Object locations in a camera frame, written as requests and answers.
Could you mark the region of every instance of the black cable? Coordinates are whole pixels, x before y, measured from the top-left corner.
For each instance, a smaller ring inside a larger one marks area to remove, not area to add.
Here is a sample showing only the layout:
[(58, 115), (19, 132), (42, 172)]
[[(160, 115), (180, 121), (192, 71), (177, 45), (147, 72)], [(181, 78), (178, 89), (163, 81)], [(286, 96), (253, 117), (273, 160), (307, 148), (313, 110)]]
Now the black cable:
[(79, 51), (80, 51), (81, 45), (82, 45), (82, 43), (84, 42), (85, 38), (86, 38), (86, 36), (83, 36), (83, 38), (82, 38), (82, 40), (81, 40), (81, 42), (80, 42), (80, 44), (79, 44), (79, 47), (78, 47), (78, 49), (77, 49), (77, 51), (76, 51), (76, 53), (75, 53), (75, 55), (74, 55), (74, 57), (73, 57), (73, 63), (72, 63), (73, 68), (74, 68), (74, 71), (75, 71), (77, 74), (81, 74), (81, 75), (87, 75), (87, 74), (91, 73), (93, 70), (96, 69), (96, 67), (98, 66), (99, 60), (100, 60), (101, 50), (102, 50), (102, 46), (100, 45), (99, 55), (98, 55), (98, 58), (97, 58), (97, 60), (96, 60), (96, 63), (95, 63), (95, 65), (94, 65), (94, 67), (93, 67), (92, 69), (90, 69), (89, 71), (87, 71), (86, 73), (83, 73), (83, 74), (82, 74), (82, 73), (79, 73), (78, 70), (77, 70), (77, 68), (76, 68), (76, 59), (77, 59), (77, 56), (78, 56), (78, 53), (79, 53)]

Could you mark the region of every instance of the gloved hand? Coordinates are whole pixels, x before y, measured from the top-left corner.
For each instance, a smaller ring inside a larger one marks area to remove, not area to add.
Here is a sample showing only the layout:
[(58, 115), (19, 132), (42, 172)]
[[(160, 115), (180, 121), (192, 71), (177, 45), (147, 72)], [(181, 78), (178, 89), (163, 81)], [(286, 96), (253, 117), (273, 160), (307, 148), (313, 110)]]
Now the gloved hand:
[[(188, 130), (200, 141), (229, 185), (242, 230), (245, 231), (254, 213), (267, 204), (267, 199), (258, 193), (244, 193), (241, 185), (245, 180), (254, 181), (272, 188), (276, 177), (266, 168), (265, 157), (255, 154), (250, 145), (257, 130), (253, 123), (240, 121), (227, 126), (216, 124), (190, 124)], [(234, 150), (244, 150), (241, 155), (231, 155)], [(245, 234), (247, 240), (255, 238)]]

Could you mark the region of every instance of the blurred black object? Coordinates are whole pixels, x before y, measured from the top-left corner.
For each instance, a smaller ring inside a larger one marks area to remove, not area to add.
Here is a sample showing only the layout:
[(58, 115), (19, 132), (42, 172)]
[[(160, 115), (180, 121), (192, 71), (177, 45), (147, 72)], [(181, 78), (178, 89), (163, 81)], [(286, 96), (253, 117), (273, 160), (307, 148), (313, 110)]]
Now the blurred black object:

-- TASK DETAILS --
Transcribe the material above. Change nothing in it.

-- EXERCISE RESULT --
Object locations in a camera frame, written as requests and answers.
Could you mark the region of every instance of the black cable? Coordinates are whole pixels, x before y, measured from the top-left corner.
For each instance, a smaller ring inside a larger one marks area to remove, not area to add.
Here is a sample showing only the layout:
[(58, 115), (19, 132), (42, 172)]
[[(160, 115), (180, 121), (192, 71), (177, 45), (147, 72)], [(181, 78), (178, 89), (163, 81)], [(286, 96), (253, 117), (273, 160), (307, 148), (313, 110)]]
Now the black cable:
[(79, 51), (80, 51), (81, 45), (82, 45), (82, 43), (84, 42), (85, 38), (86, 38), (86, 36), (83, 36), (83, 38), (82, 38), (82, 40), (81, 40), (81, 42), (80, 42), (80, 44), (79, 44), (79, 47), (78, 47), (78, 49), (77, 49), (77, 51), (76, 51), (76, 53), (75, 53), (75, 55), (74, 55), (74, 57), (73, 57), (73, 63), (72, 63), (73, 68), (74, 68), (74, 71), (75, 71), (77, 74), (81, 74), (81, 75), (87, 75), (87, 74), (91, 73), (93, 70), (96, 69), (96, 67), (98, 66), (99, 60), (100, 60), (101, 50), (102, 50), (102, 46), (100, 45), (99, 55), (98, 55), (98, 58), (97, 58), (97, 60), (96, 60), (96, 63), (95, 63), (95, 65), (94, 65), (94, 67), (93, 67), (92, 69), (90, 69), (89, 71), (87, 71), (86, 73), (83, 73), (83, 74), (82, 74), (82, 73), (79, 73), (78, 70), (77, 70), (77, 68), (76, 68), (76, 59), (77, 59), (77, 56), (78, 56), (78, 53), (79, 53)]

Could you mark the region of every instance of the gloved hand? Coordinates are whole pixels, x before y, measured from the top-left corner.
For each instance, a smaller ring inside a larger one marks area to remove, not area to add.
Here is a sample showing only the layout:
[(58, 115), (19, 132), (42, 172)]
[[(160, 115), (180, 121), (192, 71), (177, 45), (147, 72)], [(181, 78), (178, 89), (163, 81)], [(286, 96), (253, 117), (273, 160), (307, 148), (313, 110)]]
Now the gloved hand:
[[(188, 130), (200, 141), (229, 185), (242, 230), (245, 231), (254, 213), (267, 204), (267, 199), (258, 193), (244, 193), (241, 185), (245, 180), (254, 181), (272, 188), (276, 177), (266, 168), (265, 157), (255, 154), (250, 145), (257, 130), (253, 123), (240, 121), (227, 126), (216, 124), (190, 124)], [(234, 150), (244, 150), (241, 155), (231, 155)], [(245, 234), (247, 240), (255, 238)]]

Could you mark the region of every instance of the blurred black object? Coordinates are whole pixels, x before y, measured from the top-left corner.
For each instance, a smaller ring inside a larger one marks area to remove, not area to add.
Here is a sample showing only the layout:
[(58, 115), (19, 132), (42, 172)]
[[(160, 115), (180, 121), (192, 71), (177, 45), (147, 72)], [(181, 78), (178, 89), (163, 81)], [(286, 96), (253, 117), (273, 160), (307, 148), (313, 110)]]
Now the blurred black object:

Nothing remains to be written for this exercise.